I dazi degli Stati Uniti di Donald Trump sull’Unione europea sono sempre più vicini e il mondo produttivo comincia a fare i calcoli di quanto costerebbe all’Europa e all’Italia la tassa sulle nostre esportazioni negli Usa.
Interviene nel dibattito Massimiliano Giansanti, il presidente di Confagricoltura, intervistato dall’Ansa, ha affermato: “È arrivato il momento di costruire un patto bilaterale che metta al centro gli interessi dei consumatori degli Stati Uniti piuttosto che dei consumatori europei.” È possibile, oltre che auspicabile, per Giansanti che le due economie interagiscano in modo da creare un sistema di sviluppo comune. Rimane infatti da scongiurare una guerra dei dazi.
Le prime mosse di Donald Trump hanno provocato delle reazioni opposte, se Messico e Canada, i primi due paesi a essere colpiti con dei dazi del 25% sulle esportazioni hanno scelto la via del dialogo, (i dazi sono stati congelati per un mese i attesa dei risultati delle mediazioni bilaterali). La Cina ha invece risposto con una imposizione di dazi agli Stati Uniti.
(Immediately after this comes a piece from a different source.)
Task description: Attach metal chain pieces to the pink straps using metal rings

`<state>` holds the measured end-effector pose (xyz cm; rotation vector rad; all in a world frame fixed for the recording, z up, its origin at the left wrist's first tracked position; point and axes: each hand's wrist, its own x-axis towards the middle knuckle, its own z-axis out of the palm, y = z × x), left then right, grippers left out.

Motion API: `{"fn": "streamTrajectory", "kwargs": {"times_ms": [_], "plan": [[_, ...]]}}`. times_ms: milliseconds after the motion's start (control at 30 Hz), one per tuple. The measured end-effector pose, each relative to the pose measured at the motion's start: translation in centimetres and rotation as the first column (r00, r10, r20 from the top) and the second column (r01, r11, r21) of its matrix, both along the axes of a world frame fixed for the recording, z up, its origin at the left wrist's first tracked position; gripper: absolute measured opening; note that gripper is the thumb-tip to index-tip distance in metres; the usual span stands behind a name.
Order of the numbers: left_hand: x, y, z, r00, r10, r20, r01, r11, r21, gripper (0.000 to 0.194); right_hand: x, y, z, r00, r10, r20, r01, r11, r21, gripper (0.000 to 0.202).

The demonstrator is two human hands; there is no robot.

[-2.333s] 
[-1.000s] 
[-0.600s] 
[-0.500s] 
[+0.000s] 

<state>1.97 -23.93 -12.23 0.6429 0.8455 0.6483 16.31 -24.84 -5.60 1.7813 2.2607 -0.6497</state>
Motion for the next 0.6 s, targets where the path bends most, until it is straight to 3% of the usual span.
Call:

— Donald J. Trump (@realDonaldTrump) February 1, 2025
Sull’Unione pesano dazi Usa del 25% su acciaio e alluminio. L’ambiguità è dovuta dal fatto che il presidente Trump è solito annunciare le misure sui suoi canali social lasciando un grado di incertezza su come e quando la misura si tradurrà in atto concreto. “L’Unione europea non ci tratta bene sul commercio” è stata la frase utilizzata da Trump per giustificare la misura protezionista nei confronti degli alleati europei che, a suo dire, si comportano peggio dei nemici, almeno sul piano commerciale.
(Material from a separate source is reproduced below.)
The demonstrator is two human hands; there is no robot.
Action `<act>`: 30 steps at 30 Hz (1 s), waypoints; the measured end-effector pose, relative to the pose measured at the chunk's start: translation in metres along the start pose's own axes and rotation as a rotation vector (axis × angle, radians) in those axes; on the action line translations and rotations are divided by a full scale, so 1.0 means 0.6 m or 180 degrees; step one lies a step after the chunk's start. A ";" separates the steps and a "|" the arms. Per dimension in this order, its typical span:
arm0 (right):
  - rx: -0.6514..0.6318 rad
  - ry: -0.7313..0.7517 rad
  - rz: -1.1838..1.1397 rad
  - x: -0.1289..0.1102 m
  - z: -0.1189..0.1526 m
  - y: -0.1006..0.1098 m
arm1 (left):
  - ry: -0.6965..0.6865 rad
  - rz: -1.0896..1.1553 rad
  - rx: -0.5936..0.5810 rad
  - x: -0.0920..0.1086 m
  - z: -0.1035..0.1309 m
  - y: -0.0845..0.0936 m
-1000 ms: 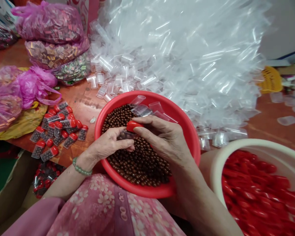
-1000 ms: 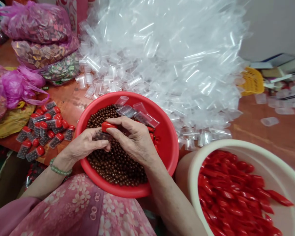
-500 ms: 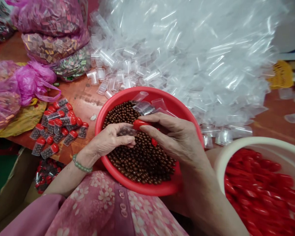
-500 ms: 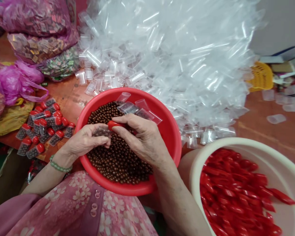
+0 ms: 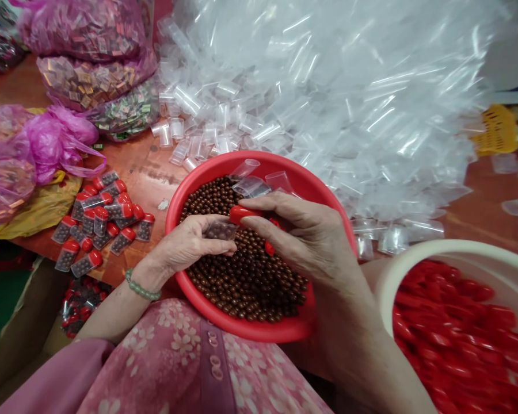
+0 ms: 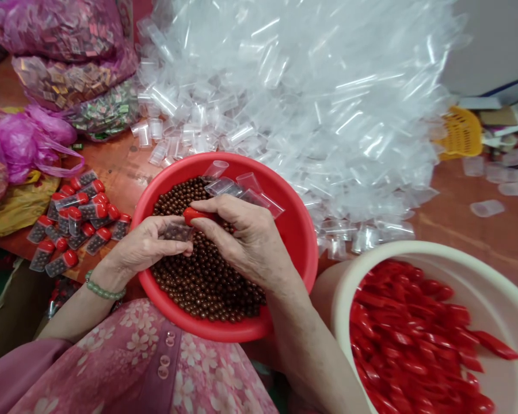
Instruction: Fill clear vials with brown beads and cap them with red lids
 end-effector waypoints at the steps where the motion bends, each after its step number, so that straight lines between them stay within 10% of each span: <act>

Le misure riguardanti ciascun Paese dovrebbero essere comunicate entro il 2 aprile. Prima di quella data la diplomazia cercherà di smussare gli angoli delle nuove relazioni commerciali con gli States. “Io a metà marzo sarò negli Stati Uniti per incontrare l’associazione degli agricoltori americani- ha dichiarato Giansanti- perché riteniamo, come Confagricoltura, che nel dialogo si possano poi trovare quelle soluzioni che possono permettere ai due modelli produttivi oggi più all’avanguardia, come quelli di Usa ed Ue, di rinnovare quello spirito di collaborazione che c’è nell’area atlantica.”